### Task prompt
Every entry must be repeated exactly in the answer.

[Data excerpts]

* * * *

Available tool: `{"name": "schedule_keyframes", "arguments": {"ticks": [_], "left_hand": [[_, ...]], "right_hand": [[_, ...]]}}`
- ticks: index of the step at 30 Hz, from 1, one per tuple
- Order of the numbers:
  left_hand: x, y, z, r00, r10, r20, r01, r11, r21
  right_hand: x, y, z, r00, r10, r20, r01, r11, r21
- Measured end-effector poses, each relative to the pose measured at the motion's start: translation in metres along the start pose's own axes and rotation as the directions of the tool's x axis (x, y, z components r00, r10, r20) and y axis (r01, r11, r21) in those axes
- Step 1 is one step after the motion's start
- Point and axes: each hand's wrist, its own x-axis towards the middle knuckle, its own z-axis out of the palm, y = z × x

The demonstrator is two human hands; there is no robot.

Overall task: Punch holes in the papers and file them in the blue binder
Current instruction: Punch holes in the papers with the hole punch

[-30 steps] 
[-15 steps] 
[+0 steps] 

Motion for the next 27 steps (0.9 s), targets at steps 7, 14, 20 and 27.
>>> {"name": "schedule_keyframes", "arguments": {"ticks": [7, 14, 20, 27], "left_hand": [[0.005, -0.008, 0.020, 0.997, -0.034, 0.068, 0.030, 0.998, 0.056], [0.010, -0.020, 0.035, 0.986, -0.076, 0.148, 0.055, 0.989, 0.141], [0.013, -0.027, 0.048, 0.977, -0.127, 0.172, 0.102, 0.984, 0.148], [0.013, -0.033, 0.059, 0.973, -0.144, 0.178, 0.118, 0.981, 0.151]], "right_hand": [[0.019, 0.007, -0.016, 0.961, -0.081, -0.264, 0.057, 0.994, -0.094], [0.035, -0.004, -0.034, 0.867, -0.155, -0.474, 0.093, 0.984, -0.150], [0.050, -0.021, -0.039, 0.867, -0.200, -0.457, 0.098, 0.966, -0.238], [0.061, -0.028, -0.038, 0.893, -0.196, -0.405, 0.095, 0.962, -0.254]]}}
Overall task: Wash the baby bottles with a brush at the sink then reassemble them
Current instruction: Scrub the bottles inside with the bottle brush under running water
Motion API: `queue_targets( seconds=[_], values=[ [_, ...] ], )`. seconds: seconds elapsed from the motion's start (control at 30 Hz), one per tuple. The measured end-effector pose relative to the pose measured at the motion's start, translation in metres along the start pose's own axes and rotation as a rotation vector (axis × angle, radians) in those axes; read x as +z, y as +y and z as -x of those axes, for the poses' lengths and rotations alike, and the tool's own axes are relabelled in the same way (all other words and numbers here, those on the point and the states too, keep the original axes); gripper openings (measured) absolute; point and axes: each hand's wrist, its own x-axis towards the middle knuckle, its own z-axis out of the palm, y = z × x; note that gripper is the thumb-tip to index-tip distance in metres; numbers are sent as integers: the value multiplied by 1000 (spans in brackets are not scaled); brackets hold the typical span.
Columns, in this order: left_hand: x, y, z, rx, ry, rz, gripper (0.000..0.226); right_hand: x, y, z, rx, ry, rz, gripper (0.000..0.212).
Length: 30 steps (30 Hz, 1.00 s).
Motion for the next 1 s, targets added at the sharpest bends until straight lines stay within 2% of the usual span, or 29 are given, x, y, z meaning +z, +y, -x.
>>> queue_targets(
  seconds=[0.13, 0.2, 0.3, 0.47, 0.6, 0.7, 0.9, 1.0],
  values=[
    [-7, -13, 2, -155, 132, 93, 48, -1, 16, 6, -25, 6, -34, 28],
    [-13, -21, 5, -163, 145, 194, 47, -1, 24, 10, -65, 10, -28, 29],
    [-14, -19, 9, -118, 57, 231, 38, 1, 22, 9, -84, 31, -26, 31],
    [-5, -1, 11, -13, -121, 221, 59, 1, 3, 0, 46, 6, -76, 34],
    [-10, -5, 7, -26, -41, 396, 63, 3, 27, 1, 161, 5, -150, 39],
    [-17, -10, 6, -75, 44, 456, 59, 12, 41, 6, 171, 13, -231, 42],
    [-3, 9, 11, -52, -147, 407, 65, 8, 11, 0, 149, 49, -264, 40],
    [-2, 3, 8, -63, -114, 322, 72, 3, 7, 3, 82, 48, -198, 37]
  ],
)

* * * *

### Response to the task
Available tool: `{"name": "schedule_keyframes", "arguments": {"ticks": [_], "left_hand": [[_, ...]], "right_hand": [[_, ...]]}}`
- ticks: index of the step at 30 Hz, from 1, one per tuple
- Order of the numbers:
  left_hand: x, y, z, r00, r10, r20, r01, r11, r21
  right_hand: x, y, z, r00, r10, r20, r01, r11, r21
- Measured end-effector poses, each relative to the pose measured at the motion's start: translation in metres along the start pose's own axes and rotation as the directions of the tool's x axis (x, y, z components r00, r10, r20) and y axis (r01, r11, r21) in those axes
- Step 1 is one step after the motion's start
- Point and axes: each hand's wrist, its own x-axis towards the middle knuckle, its own z-axis out of the palm, y = z × x

The demonstrator is two human hands; there is no robot.

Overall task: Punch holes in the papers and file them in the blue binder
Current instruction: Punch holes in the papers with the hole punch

[-30 steps] 
[-15 steps] 
[+0 steps] 

Motion for the next 27 steps (0.9 s), targets at steps 7, 14, 20 and 27.
>>> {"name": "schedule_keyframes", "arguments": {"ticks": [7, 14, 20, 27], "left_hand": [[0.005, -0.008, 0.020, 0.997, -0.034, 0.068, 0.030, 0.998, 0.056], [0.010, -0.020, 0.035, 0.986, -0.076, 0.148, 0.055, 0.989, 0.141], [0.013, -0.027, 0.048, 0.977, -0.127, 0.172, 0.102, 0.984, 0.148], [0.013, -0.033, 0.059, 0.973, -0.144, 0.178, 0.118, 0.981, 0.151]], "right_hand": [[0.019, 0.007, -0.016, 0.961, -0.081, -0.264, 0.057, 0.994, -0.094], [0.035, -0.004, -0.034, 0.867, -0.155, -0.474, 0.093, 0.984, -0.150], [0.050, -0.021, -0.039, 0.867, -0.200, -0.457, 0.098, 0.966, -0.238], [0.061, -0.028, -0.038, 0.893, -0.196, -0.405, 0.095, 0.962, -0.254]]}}
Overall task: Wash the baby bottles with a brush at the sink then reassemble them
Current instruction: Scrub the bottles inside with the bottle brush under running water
Motion API: `queue_targets( seconds=[_], values=[ [_, ...] ], )`. seconds: seconds elapsed from the motion's start (control at 30 Hz), one per tuple. The measured end-effector pose relative to the pose measured at the motion's start, translation in metres along the start pose's own axes and rotation as a rotation vector (axis × angle, radians) in those axes; read x as +z, y as +y and z as -x of those axes, for the poses' lengths and rotations alike, and the tool's own axes are relabelled in the same way (all other words and numbers here, those on the point and the states too, keep the original axes); gripper openings (measured) absolute; point and axes: each hand's wrist, its own x-axis towards the middle knuckle, its own z-axis out of the palm, y = z × x; note that gripper is the thumb-tip to index-tip distance in metres; numbers are sent as integers: the value multiplied by 1000 (spans in brackets are not scaled); brackets hold the typical span.
Columns, in this order: left_hand: x, y, z, rx, ry, rz, gripper (0.000..0.226); right_hand: x, y, z, rx, ry, rz, gripper (0.000..0.212).
Length: 30 steps (30 Hz, 1.00 s).
Motion for the next 1 s, targets added at the sharpest bends until straight lines stay within 2% of the usual span, or 29 are given, x, y, z meaning +z, +y, -x.
>>> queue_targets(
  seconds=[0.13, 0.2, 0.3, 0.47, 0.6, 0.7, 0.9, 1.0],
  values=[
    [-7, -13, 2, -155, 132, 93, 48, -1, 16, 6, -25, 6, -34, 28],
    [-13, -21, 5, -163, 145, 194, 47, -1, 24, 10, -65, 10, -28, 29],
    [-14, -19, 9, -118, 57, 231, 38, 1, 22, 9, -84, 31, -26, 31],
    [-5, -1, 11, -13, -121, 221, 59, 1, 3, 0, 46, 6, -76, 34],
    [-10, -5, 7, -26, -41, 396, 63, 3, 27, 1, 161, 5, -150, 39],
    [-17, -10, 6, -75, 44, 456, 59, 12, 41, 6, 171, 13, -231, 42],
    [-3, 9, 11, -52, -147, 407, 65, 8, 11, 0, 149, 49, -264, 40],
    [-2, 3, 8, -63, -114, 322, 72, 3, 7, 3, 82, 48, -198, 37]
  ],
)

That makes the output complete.